DataTensors are too slow. We need to rethink them.
I would like them to be used as modules:
- starts with contiguous()
- When a type-casting is required, use nn.Copy()
- When a reshape is required, use nn.Reshape()
- When a transpose is required, use nn.Transpose()
A model requests a view and a tensor type.
A DataTensor has backward(view, (gradInput|type)) and forward(view, [input|type]) methods.
The view is a string specifying the view of the Space : 'bf', 'bhwc', 'chwb', 'bhf', etc.
When a gradInput/input tensor is provided, it will be stored in cache with key (view,type).
When backward/forward methods are called without gradInput/input tensors, then a tensor of the requested view and type is provided.

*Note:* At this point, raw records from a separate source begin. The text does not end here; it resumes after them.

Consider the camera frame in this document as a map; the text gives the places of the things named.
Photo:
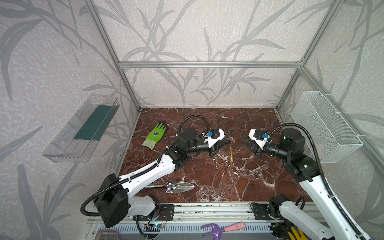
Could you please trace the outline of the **clear plastic wall tray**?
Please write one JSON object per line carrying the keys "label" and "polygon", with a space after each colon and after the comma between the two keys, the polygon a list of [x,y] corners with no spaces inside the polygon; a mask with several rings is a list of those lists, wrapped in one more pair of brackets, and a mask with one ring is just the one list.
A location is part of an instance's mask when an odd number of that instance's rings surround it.
{"label": "clear plastic wall tray", "polygon": [[54,163],[86,163],[120,107],[117,97],[90,94],[42,155]]}

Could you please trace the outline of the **green work glove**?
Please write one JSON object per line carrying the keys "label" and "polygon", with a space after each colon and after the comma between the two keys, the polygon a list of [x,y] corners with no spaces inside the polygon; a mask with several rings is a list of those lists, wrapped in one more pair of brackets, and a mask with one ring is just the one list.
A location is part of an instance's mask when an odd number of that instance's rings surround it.
{"label": "green work glove", "polygon": [[154,149],[155,145],[162,139],[167,130],[167,123],[159,122],[154,129],[148,134],[142,146],[147,147],[151,150]]}

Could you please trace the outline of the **yellow black glove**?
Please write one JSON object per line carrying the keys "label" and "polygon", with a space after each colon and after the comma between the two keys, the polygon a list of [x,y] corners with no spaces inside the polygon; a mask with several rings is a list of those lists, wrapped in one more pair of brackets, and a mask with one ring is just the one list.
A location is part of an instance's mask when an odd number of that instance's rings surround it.
{"label": "yellow black glove", "polygon": [[279,229],[284,240],[310,240],[300,228],[289,221],[280,224]]}

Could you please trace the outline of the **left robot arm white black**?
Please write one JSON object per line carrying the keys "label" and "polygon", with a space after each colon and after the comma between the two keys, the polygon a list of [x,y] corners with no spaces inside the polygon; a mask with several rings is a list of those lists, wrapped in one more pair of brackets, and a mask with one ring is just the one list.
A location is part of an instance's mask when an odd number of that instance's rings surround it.
{"label": "left robot arm white black", "polygon": [[101,217],[110,228],[131,216],[156,218],[162,205],[151,196],[138,197],[142,189],[158,179],[182,168],[192,154],[207,152],[212,158],[222,147],[231,144],[222,129],[211,129],[201,115],[186,117],[178,127],[177,139],[165,148],[157,160],[126,175],[107,176],[98,192],[87,198],[80,213],[88,217]]}

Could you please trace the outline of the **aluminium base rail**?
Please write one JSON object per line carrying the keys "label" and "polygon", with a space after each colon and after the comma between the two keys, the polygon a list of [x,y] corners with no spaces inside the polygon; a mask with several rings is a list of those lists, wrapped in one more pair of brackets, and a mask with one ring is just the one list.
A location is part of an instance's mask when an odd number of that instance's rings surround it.
{"label": "aluminium base rail", "polygon": [[[252,202],[175,202],[161,203],[160,214],[156,220],[169,224],[187,223],[281,223],[283,218],[271,218],[267,213],[254,213],[251,208]],[[128,215],[117,223],[107,224],[107,228],[118,224],[134,224],[137,213],[133,208],[129,209]],[[325,214],[322,214],[314,202],[307,202],[303,212],[315,221],[330,226],[326,222]]]}

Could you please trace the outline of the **purple pink garden fork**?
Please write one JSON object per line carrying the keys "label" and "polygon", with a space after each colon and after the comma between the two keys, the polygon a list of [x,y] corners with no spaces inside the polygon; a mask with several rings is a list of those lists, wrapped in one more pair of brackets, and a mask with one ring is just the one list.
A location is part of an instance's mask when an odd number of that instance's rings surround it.
{"label": "purple pink garden fork", "polygon": [[239,222],[239,223],[227,226],[225,228],[220,228],[217,224],[211,223],[211,224],[203,225],[201,227],[201,229],[205,229],[205,228],[211,228],[211,231],[208,233],[204,233],[203,237],[213,236],[214,240],[220,240],[222,233],[245,229],[246,224],[244,222]]}

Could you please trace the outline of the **small green circuit board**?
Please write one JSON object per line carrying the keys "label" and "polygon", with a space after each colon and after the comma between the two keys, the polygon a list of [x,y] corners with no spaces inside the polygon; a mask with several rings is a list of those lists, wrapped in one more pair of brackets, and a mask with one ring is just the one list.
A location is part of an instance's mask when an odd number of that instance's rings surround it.
{"label": "small green circuit board", "polygon": [[166,223],[154,223],[154,224],[146,224],[145,225],[145,231],[147,232],[160,232],[162,229],[164,229],[166,226]]}

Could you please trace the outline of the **silver garden trowel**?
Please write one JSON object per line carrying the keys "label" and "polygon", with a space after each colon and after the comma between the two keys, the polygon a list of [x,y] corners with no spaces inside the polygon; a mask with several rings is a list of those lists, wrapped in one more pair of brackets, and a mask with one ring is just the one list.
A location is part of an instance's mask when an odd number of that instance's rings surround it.
{"label": "silver garden trowel", "polygon": [[146,189],[165,189],[167,194],[176,194],[191,191],[195,185],[184,181],[167,181],[166,185],[147,185]]}

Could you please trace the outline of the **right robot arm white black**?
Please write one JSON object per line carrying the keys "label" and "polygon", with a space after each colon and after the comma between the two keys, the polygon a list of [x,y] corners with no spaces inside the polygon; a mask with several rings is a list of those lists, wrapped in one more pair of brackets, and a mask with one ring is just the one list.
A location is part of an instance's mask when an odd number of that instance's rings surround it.
{"label": "right robot arm white black", "polygon": [[295,123],[280,126],[279,142],[262,130],[251,129],[242,144],[259,158],[262,155],[282,160],[283,166],[310,196],[326,221],[321,224],[284,195],[270,199],[270,215],[290,225],[284,236],[295,240],[369,240],[367,234],[339,201],[324,174],[315,142],[309,131]]}

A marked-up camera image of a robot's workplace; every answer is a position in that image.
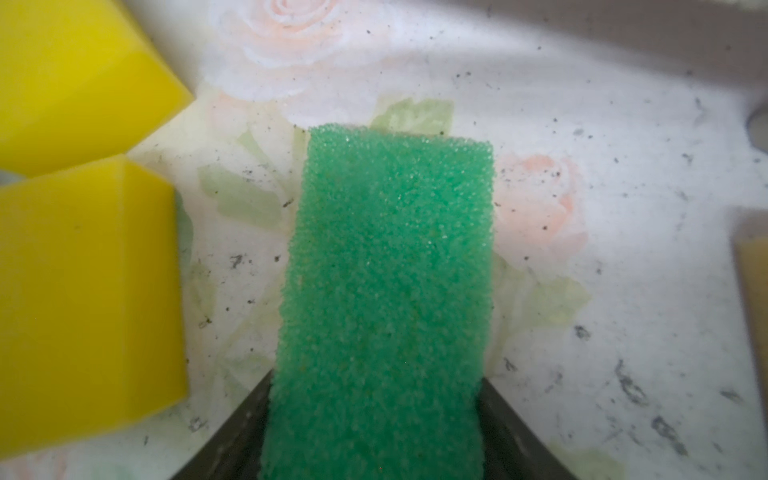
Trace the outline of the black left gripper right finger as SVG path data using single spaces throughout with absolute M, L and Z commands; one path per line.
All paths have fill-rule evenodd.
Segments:
M 577 479 L 487 378 L 482 379 L 476 406 L 484 443 L 485 479 Z

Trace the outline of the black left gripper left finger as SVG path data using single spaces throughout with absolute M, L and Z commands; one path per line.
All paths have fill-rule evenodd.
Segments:
M 270 370 L 173 480 L 258 478 L 272 379 Z

Internally, the a tensor must be efficiently converted to different views.
The root view is the one provided when backward/forward is called with a tensor. It is automatically made contiguous (with parallel or the like, this can lead to a speedup). Then it is stored at self.input/gradInput, and in the tensor_cache with the correct view and type.
When a backward/forward is called without a tensor (with a type), we look for the view and type in the tensor_cache. If found, it is returned. Else, we look for the (view, type) pair in the module_cache. If found, we forward/backward through it. Else, we need to build a module that will transform the root view to the requested view.
After each doneBatch, the tensor_cache must be emptied.
Like a module, the DataTensor is constructed once as the output of a Model or DataSet.